It certainly makes for some fun speculation doesn't it? :)

Can it compete? There's some good possibility. There's a large number of factors that end up playing a huge balancing act game for different topics such as reliability, manufacturability, performance, and price. I don't recall the 8641 having integrated USB, so you'll need at least a PCI-Express/USB bridge to add that and be more completely comparable with DiscoveryV+G4.

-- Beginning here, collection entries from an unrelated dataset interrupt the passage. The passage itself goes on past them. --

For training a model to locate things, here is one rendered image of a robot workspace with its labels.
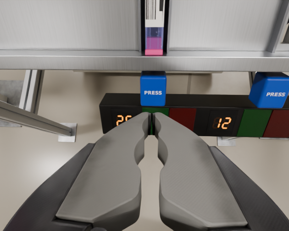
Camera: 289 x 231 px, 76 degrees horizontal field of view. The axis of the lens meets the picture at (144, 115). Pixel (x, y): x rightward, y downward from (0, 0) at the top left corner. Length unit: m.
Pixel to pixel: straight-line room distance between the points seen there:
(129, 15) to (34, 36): 0.09
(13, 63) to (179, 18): 0.14
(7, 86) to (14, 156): 0.36
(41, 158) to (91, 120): 0.29
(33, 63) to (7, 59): 0.02
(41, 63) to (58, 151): 0.81
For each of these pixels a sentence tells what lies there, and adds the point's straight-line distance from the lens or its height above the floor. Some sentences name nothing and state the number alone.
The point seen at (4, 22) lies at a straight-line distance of 0.21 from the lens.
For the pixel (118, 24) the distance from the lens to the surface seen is 0.17.
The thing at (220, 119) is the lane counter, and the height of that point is 0.66.
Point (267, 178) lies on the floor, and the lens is 1.01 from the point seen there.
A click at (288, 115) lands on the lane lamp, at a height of 0.67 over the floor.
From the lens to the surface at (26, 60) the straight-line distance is 0.18.
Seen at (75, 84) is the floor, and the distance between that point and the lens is 1.02.
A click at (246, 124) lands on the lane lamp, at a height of 0.66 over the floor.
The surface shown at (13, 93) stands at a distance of 1.14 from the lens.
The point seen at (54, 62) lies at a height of 0.73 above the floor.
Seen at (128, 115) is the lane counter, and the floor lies 0.66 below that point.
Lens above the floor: 0.87
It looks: 77 degrees down
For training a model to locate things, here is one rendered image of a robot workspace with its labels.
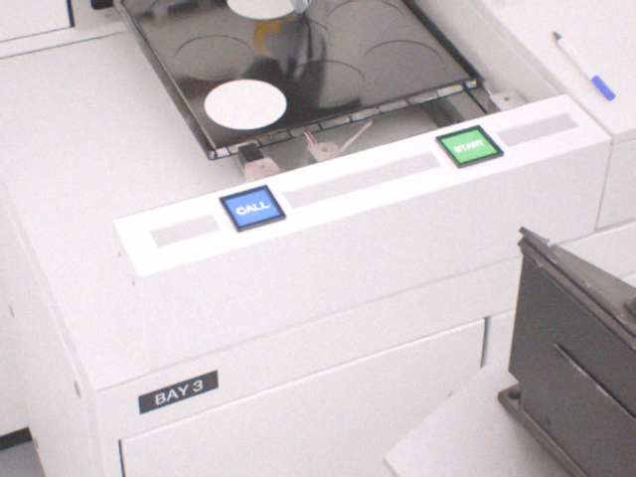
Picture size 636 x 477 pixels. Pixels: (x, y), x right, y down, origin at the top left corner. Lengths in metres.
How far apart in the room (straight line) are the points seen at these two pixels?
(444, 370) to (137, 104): 0.54
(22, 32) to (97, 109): 0.17
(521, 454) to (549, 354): 0.12
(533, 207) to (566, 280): 0.31
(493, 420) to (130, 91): 0.71
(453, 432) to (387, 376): 0.24
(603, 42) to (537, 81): 0.09
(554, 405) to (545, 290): 0.13
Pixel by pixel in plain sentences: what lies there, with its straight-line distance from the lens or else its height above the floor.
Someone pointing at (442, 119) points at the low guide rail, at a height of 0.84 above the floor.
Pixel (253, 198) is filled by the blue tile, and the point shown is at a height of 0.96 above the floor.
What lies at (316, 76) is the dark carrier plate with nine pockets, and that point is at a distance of 1.72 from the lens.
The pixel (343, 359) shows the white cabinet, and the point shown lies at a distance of 1.57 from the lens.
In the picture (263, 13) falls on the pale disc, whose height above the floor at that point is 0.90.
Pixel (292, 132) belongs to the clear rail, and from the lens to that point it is 1.62.
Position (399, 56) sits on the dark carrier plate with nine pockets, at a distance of 1.76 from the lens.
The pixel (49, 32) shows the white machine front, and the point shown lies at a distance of 1.93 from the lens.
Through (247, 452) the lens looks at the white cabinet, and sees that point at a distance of 1.62.
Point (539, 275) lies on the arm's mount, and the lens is 1.28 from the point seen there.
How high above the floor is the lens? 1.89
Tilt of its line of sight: 41 degrees down
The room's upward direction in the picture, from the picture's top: straight up
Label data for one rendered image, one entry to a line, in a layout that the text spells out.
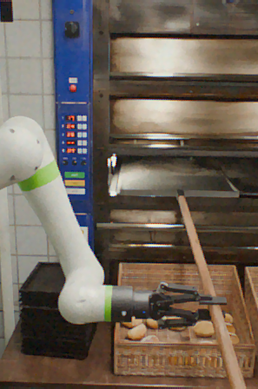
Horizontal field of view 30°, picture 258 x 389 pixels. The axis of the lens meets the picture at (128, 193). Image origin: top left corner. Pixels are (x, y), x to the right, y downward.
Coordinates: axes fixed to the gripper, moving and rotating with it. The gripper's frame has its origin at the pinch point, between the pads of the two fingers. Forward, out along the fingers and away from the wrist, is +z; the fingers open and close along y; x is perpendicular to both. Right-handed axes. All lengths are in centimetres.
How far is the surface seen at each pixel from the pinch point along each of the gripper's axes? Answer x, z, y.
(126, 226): -62, -24, 1
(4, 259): -98, -83, 33
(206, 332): -76, 12, 55
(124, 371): -50, -23, 58
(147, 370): -50, -14, 57
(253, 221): -101, 34, 12
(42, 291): -60, -57, 29
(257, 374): -53, 30, 59
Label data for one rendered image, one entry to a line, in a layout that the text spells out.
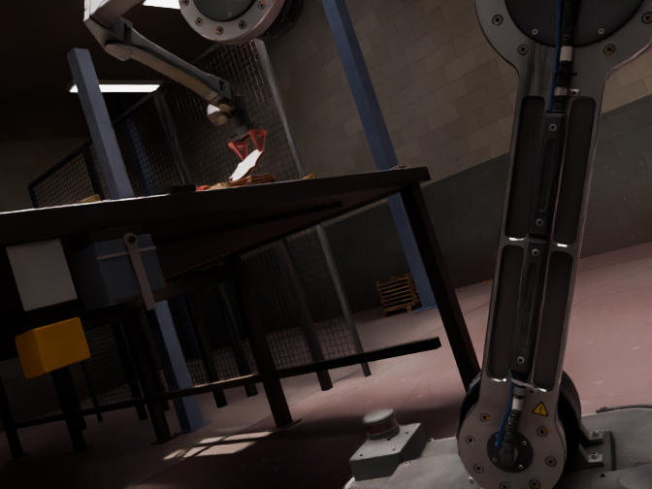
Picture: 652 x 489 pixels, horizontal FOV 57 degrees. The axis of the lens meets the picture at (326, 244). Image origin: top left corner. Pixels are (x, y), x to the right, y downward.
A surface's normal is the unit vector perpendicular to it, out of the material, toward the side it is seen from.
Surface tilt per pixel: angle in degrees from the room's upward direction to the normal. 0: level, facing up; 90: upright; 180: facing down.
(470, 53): 90
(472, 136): 90
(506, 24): 90
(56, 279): 90
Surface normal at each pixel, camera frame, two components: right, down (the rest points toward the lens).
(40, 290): 0.74, -0.27
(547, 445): -0.41, 0.09
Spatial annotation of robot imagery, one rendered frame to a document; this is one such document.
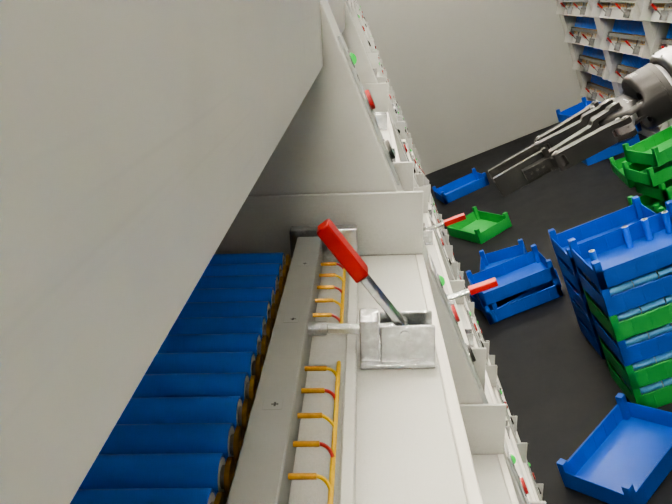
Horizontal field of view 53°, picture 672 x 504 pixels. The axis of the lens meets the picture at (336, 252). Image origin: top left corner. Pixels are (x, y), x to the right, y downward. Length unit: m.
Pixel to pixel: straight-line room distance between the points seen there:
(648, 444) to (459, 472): 1.69
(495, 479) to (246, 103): 0.47
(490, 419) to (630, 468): 1.34
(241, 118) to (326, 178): 0.35
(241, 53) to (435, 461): 0.20
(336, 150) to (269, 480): 0.30
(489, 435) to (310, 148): 0.29
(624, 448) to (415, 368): 1.63
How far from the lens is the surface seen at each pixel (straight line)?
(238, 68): 0.16
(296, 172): 0.50
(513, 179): 0.90
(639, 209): 2.36
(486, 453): 0.62
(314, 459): 0.30
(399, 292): 0.45
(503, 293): 2.64
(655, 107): 0.92
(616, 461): 1.94
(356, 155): 0.50
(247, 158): 0.16
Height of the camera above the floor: 1.29
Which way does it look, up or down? 18 degrees down
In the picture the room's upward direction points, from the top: 24 degrees counter-clockwise
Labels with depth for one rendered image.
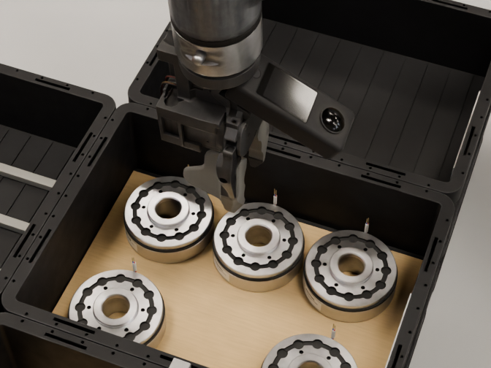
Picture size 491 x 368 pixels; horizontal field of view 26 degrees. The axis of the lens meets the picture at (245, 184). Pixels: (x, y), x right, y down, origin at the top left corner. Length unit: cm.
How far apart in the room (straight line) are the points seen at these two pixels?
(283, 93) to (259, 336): 34
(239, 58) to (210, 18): 6
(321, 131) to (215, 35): 15
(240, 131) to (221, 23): 14
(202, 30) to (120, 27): 83
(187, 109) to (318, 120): 12
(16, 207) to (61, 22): 47
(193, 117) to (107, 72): 66
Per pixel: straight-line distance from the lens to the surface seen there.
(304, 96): 94
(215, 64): 87
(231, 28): 84
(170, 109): 95
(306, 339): 113
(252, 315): 118
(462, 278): 139
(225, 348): 116
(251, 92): 91
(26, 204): 129
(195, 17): 83
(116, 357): 105
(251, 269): 118
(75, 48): 164
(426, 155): 133
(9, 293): 110
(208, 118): 94
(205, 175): 101
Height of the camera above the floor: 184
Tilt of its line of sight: 52 degrees down
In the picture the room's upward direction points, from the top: straight up
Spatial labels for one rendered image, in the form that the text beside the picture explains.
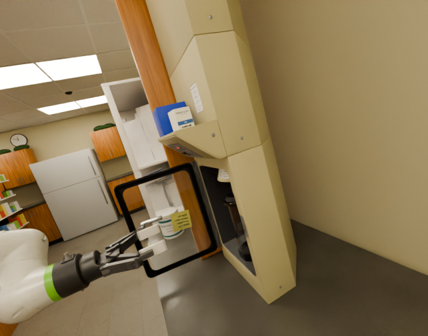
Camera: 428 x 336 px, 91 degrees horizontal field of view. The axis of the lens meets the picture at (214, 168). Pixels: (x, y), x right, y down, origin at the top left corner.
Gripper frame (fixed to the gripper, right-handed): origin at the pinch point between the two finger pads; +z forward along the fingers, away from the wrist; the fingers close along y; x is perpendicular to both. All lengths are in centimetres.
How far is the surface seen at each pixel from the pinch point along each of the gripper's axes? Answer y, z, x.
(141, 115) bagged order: 117, 19, -51
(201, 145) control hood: -13.9, 16.6, -23.4
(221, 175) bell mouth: -1.0, 24.7, -11.2
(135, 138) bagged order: 127, 9, -35
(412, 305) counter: -36, 50, 28
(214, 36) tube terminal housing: -14, 28, -48
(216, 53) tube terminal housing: -14, 27, -44
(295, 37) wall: -2, 65, -49

the G4+DiscoveryV combination, as well as G4+tsi108 combo, will have lower BGA pin densities than 8641. This means the 8641 will require smaller and closer togather PCB traces to fan out the chip to the PCB routing so it can connect to other chips. There's PCB manufacturability and yield issues that te 8641 will be harder to build, and thus somewhat lower PCB yield, and thus mroe expensive. The 8641's higher BGA density may also require more PCB layers for the BGA fanout, which again would increase cost and affect manufacturing yields since more layers means more vias, which means more opportunities for a via to go bad somewhere. And which is more engineering effort, a single chip with more and higher-density pins, or two seperate chips with lower pin density and possibly fewer PCB layers?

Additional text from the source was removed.